In several places around the globe, where social and economic norms are stresses, wildlife rapidly takes a back seat. Recently, in Venezuela, there have been many issues all revolving around the decline in oil prices. As Venezuela is an oil exporting nation, the losses in national revenue has led to the nation not being able to pay for food. Its citizens have resorted to hunting dogs, cats, and larger birds in order to feed themselves. If people are going to these lengths to feed themselves, can the population take care of the animals it once adored in its zoos?
The answer: No. Around 50 zoo animals have died in the Venezuelan capital of Caracas in 2016 due to starvation or malnutrition. When the zoo could not afford to feed the animals their natural diets they had to substitute with other foods. While humans and other omnivores may be able to handle this well, many animals have evolved to be dependent on specific diets. When animals stray from their normal diets, the effects can be dire. Issues that can arise from short term diet substitutions include digestive issues and neurological difficulties. Long term complications can be severe malnutrition and death.

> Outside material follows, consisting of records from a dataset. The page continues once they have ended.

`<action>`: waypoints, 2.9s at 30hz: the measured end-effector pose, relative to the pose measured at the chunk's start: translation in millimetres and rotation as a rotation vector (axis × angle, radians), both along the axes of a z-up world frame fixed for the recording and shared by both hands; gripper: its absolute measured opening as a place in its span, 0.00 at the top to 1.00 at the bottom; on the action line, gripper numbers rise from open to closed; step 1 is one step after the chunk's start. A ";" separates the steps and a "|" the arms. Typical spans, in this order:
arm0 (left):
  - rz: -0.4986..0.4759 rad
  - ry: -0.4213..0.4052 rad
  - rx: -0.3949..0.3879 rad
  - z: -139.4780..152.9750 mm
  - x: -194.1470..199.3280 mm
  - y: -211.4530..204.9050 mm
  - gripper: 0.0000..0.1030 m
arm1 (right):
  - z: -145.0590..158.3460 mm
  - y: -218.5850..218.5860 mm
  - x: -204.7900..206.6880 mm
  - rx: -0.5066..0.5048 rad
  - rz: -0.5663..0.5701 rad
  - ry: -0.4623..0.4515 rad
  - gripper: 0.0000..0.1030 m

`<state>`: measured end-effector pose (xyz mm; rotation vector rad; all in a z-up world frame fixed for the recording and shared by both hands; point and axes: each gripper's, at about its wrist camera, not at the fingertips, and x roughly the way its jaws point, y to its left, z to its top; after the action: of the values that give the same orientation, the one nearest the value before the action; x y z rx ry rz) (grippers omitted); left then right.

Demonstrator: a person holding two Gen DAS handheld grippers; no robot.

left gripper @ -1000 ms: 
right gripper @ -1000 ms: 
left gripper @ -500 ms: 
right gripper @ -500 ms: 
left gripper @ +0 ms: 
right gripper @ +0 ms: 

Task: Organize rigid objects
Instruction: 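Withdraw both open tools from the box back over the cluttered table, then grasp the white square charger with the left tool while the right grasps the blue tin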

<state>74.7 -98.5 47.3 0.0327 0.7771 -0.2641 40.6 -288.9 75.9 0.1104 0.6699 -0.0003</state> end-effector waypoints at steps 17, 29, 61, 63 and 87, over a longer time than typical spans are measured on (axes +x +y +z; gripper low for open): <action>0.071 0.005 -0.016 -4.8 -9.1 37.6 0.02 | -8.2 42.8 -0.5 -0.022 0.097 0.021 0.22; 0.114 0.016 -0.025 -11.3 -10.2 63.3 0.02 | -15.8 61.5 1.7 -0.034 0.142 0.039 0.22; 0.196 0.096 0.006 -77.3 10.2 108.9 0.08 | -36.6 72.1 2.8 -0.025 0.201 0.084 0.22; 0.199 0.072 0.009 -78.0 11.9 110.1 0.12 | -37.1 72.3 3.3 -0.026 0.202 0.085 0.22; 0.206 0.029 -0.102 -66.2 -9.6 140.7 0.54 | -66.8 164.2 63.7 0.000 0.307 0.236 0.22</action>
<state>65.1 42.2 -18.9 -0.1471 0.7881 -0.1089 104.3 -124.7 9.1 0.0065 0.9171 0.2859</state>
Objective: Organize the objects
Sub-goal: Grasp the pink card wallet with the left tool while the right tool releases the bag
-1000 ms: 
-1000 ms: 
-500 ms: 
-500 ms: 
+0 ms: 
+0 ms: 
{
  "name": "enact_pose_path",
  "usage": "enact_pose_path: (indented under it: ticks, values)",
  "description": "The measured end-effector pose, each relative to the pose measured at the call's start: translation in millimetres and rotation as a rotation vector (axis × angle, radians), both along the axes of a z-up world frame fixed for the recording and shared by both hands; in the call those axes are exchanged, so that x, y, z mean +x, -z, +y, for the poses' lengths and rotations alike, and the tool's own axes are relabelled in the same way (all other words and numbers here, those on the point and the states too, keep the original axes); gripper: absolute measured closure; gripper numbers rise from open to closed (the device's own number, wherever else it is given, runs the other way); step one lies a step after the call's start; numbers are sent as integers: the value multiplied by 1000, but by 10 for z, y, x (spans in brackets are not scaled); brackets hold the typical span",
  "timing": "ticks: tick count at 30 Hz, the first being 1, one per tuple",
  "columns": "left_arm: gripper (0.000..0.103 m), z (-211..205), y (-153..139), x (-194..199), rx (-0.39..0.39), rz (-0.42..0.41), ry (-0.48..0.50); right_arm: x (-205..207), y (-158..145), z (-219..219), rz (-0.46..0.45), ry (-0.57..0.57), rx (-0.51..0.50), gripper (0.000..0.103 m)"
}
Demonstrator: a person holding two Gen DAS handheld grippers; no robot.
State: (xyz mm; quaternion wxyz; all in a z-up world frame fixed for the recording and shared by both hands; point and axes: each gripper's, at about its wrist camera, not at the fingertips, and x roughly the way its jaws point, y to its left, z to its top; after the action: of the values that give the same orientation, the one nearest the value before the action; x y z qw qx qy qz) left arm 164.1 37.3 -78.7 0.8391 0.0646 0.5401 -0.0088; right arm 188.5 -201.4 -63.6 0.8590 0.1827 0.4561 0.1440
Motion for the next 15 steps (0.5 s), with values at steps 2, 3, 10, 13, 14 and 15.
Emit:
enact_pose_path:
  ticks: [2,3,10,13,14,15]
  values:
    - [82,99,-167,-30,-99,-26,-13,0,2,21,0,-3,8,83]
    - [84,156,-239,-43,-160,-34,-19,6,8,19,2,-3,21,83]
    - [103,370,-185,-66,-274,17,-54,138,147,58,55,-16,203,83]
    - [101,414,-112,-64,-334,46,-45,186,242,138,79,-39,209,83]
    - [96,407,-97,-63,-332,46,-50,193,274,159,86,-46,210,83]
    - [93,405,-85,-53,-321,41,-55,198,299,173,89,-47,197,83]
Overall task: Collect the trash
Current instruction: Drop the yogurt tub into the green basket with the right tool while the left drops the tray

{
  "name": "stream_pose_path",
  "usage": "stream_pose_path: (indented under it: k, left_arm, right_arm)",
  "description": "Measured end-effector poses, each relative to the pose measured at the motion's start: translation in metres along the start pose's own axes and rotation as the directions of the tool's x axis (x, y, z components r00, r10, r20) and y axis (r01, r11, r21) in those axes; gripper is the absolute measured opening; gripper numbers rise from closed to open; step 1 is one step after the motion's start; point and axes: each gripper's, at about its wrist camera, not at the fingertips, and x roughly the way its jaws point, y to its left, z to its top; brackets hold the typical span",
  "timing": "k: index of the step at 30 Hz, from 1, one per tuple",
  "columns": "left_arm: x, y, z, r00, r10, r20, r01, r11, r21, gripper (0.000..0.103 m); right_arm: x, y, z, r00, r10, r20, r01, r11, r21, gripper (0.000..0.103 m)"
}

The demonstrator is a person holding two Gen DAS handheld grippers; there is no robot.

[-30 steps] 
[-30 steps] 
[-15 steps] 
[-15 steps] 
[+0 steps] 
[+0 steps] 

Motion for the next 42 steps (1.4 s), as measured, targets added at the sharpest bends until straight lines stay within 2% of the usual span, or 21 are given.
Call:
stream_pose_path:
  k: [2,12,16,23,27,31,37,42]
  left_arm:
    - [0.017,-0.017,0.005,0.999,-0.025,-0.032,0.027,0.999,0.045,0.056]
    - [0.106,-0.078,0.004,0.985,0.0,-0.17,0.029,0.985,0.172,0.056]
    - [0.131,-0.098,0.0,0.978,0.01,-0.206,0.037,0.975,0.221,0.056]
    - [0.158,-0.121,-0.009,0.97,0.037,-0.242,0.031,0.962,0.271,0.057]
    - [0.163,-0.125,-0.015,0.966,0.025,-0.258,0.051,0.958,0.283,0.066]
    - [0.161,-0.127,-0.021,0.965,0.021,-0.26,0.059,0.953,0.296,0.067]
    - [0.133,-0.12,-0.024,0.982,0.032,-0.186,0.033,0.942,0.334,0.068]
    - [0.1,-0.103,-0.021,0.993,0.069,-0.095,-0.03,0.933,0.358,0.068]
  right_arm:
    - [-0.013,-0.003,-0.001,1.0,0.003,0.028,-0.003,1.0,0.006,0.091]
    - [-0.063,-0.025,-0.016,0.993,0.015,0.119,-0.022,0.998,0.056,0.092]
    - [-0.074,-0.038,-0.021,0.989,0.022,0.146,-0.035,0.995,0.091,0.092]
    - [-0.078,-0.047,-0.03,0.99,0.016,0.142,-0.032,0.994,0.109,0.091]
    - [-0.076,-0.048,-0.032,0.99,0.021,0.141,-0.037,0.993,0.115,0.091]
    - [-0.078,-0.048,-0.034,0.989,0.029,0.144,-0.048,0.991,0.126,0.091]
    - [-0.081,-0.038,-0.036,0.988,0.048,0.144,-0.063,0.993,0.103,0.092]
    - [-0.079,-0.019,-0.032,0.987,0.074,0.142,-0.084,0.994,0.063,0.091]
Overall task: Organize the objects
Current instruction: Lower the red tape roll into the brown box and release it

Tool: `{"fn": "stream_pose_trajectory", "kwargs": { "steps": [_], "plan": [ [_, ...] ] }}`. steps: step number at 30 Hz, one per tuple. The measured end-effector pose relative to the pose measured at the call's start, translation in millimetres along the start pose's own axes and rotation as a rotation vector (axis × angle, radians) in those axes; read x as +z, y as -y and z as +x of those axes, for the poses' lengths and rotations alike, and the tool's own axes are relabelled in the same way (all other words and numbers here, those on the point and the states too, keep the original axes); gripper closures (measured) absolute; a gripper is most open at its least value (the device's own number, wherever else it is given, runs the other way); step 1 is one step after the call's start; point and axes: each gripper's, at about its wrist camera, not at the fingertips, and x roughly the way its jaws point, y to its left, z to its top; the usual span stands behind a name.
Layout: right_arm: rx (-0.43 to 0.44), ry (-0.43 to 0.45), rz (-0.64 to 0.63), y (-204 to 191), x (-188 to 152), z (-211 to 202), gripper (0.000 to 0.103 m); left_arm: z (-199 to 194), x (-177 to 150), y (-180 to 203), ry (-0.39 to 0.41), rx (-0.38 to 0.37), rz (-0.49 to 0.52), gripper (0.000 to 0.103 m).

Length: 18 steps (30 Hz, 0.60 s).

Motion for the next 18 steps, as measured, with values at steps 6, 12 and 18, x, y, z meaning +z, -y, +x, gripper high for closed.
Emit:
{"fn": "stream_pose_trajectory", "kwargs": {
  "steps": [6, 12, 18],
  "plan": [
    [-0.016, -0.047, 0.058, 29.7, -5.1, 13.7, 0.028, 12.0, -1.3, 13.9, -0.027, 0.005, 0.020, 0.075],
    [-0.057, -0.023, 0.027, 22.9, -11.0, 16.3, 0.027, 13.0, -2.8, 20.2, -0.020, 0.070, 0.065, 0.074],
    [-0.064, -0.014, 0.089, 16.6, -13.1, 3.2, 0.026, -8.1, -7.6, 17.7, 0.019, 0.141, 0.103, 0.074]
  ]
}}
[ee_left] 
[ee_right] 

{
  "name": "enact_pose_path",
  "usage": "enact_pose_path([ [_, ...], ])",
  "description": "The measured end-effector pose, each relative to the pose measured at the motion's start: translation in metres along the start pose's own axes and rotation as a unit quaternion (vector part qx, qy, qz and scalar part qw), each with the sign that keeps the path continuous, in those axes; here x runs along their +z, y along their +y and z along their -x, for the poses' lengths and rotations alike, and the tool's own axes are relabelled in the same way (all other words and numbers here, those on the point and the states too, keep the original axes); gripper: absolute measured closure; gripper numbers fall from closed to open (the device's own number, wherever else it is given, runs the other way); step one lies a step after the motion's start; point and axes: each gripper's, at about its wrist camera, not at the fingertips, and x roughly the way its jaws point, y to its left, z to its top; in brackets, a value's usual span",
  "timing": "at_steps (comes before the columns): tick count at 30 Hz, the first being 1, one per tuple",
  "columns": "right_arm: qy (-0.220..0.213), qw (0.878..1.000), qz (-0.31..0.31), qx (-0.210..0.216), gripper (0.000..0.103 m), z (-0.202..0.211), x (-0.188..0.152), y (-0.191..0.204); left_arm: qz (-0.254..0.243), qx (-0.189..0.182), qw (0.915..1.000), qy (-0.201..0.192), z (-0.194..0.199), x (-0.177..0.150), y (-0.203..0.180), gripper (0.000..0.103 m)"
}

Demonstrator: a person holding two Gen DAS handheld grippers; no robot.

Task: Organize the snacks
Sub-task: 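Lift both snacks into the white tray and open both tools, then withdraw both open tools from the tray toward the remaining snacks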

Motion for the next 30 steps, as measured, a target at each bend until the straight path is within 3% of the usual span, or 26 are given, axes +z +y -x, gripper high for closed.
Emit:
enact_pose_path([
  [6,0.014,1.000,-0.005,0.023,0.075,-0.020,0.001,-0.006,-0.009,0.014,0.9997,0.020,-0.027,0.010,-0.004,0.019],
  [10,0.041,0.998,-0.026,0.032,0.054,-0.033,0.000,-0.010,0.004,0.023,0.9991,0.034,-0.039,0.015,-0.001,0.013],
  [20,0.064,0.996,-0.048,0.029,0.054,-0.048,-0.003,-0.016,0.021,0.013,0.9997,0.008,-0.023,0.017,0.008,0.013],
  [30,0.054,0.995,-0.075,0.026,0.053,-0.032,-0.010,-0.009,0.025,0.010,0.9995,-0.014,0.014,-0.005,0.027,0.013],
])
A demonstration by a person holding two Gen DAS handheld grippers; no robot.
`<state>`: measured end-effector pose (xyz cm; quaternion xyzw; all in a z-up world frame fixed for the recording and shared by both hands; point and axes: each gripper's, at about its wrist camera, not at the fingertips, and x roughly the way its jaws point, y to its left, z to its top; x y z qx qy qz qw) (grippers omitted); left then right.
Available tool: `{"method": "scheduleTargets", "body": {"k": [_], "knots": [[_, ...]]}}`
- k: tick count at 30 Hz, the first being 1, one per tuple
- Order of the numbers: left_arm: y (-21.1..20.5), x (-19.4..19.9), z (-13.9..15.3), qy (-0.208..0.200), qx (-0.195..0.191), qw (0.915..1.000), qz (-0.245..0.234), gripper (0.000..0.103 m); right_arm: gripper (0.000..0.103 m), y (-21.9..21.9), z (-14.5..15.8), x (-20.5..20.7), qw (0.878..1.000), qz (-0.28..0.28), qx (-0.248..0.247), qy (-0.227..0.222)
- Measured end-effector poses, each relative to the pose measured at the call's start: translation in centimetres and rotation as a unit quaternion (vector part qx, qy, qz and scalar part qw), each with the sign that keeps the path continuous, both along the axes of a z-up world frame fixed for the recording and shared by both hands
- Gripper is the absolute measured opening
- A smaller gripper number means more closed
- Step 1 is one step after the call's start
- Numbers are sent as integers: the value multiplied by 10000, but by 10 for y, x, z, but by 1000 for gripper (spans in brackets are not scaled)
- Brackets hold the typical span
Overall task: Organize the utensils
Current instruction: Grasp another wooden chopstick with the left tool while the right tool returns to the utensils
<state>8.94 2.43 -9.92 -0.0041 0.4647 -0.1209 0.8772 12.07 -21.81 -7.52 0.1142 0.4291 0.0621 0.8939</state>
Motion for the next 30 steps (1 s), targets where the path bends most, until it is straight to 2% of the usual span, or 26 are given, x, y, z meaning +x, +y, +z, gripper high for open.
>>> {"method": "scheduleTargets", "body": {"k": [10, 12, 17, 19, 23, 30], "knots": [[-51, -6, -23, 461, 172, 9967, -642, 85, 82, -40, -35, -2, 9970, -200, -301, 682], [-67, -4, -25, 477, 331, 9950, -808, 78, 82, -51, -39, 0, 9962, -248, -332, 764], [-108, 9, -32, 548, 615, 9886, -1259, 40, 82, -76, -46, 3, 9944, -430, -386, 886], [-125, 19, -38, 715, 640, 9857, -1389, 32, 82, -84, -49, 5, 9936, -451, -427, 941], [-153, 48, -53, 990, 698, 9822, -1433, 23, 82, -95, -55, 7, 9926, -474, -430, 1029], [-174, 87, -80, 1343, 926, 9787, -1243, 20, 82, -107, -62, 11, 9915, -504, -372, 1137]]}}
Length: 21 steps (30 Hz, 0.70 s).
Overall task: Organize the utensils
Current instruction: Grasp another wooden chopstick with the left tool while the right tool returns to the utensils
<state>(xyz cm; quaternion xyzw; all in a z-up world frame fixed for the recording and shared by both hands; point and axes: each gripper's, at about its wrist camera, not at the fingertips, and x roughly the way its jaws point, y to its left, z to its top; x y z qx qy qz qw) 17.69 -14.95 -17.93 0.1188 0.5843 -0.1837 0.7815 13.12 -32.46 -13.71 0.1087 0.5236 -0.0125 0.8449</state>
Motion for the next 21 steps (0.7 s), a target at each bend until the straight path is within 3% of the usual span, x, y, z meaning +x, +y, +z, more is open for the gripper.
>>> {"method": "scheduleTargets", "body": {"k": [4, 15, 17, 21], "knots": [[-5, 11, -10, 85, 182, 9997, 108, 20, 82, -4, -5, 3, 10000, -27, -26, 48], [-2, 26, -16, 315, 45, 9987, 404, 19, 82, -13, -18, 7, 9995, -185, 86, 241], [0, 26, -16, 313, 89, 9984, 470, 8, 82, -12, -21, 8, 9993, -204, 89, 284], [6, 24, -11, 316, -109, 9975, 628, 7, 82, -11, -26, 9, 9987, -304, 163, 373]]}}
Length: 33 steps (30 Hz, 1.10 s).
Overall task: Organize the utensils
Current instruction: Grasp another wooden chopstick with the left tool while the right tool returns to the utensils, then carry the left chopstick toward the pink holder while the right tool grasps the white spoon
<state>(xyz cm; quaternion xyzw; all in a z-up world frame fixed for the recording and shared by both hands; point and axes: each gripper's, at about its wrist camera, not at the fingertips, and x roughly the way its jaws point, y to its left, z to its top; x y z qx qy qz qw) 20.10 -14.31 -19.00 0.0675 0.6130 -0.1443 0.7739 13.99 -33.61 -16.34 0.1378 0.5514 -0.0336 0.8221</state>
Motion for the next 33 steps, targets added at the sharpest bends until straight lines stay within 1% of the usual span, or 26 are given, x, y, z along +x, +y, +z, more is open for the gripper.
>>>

Venezuela isn’t the only place in the world that is suffering from social discord, however. In the Gaza Strip, fighting between Palestinians and Israelis has commonly prevented workers from caring for animals at the Khan Younis zoo (Potentially shocking photos of animals are on this site). The civil war in Yemen has also had dire consequences on the inhabitants of the Taiz Zoo. In both of these places violence between humans has led to animals being neglected. While any zookeeper would be unhappy to see their animals dying, in these cases, there isn’t much that they can do. Looking forward and back the best strategy is to make partnerships with other zoos and organizations n the event that a crisis occurs. These partnerships can help assure that the animals are properly fed and taken care of. In the more extreme situations the zoos can take steps relocate the animals, be it temporarily or permanently, to more socio-politically and economically stable regions.